→ Task statement
Copy exactly the lines from the first line of the records below through the line containing "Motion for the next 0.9", including both, and nothing else.

Stored items
※

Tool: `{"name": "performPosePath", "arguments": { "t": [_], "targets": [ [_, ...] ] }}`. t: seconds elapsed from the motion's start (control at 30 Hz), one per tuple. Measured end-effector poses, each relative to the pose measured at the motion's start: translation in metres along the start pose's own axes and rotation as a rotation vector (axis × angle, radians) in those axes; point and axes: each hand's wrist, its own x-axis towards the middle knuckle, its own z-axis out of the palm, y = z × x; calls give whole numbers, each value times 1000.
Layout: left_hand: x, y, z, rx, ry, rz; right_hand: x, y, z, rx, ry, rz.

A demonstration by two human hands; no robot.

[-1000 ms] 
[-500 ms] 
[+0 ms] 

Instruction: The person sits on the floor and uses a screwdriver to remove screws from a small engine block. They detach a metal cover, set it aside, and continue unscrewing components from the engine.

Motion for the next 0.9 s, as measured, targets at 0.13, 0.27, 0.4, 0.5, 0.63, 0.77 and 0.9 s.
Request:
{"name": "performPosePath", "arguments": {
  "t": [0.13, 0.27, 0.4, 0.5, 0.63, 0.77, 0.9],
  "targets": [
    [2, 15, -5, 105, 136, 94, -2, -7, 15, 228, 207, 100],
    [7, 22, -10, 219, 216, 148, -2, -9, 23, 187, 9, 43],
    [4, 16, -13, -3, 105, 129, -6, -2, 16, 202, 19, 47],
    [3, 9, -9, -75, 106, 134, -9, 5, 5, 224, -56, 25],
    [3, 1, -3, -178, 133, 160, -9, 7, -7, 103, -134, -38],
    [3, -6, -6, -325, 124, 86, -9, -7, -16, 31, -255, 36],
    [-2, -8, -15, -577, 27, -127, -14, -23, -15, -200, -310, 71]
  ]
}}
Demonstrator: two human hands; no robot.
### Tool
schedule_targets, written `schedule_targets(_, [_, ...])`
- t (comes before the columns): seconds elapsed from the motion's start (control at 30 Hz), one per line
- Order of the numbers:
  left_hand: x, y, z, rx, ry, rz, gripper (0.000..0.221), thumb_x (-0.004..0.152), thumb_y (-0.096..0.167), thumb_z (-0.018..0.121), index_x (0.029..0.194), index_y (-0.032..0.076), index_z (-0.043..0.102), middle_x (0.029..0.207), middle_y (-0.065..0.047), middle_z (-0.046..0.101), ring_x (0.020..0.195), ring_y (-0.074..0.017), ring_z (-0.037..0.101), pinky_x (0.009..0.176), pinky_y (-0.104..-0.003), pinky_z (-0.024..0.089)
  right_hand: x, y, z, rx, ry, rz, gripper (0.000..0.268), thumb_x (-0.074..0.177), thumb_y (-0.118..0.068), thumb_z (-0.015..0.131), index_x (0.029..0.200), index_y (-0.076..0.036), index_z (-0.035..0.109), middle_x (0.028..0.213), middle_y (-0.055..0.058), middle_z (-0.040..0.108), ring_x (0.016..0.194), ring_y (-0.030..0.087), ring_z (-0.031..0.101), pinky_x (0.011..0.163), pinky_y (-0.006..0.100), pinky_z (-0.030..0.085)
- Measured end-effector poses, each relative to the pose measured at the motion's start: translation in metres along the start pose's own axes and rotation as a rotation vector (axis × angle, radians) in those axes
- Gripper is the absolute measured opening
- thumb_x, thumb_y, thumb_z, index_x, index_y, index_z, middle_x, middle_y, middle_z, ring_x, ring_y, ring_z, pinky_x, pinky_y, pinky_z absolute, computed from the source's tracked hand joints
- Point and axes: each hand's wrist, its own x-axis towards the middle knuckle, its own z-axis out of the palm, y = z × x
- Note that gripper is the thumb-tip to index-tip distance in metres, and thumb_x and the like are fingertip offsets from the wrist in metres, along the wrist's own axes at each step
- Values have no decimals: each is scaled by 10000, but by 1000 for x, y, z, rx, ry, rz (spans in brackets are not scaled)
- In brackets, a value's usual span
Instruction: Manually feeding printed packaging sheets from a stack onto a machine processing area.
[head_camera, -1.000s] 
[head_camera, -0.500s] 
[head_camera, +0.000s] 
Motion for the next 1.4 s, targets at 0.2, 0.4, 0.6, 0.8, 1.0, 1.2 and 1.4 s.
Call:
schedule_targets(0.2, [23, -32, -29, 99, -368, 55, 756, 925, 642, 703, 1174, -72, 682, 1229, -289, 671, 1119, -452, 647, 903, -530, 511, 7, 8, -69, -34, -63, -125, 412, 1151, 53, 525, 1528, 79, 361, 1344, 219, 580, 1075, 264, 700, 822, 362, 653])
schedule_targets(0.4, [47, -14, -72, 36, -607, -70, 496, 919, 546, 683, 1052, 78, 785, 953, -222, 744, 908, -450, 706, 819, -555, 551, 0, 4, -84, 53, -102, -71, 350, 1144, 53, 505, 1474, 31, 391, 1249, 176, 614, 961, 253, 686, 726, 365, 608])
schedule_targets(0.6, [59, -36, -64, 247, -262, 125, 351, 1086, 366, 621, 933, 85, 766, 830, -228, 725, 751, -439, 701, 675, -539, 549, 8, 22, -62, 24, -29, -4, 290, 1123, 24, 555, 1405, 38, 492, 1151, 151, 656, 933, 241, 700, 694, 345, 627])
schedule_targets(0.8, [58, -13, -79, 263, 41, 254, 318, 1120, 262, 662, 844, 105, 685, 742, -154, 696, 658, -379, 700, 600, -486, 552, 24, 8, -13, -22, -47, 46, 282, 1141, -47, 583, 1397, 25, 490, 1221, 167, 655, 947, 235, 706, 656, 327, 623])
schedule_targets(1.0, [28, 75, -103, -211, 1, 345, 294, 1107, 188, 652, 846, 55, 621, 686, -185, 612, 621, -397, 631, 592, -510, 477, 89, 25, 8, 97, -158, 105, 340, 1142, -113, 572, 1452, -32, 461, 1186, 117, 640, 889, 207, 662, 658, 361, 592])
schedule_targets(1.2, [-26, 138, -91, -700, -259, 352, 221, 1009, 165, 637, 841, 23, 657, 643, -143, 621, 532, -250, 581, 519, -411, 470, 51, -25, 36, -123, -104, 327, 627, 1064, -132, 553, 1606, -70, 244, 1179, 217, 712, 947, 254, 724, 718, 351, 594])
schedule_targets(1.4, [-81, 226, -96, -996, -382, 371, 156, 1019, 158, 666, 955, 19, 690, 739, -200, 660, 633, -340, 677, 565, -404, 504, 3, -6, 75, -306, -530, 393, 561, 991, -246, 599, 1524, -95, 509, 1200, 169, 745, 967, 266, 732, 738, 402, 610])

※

→ Solved problem
Tool: `{"name": "performPosePath", "arguments": { "t": [_], "targets": [ [_, ...] ] }}`. t: seconds elapsed from the motion's start (control at 30 Hz), one per tuple. Measured end-effector poses, each relative to the pose measured at the motion's start: translation in metres along the start pose's own axes and rotation as a rotation vector (axis × angle, radians) in those axes; point and axes: each hand's wrist, its own x-axis towards the middle knuckle, its own z-axis out of the palm, y = z × x; calls give whole numbers, each value times 1000.
Layout: left_hand: x, y, z, rx, ry, rz; right_hand: x, y, z, rx, ry, rz.

A demonstration by two human hands; no robot.

[-1000 ms] 
[-500 ms] 
[+0 ms] 

Instruction: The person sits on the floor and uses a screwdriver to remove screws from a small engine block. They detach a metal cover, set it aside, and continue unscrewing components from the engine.

Motion for the next 0.9 s, as measured, targets at 0.13, 0.27, 0.4, 0.5, 0.63, 0.77 and 0.9 s.

No further output is required here.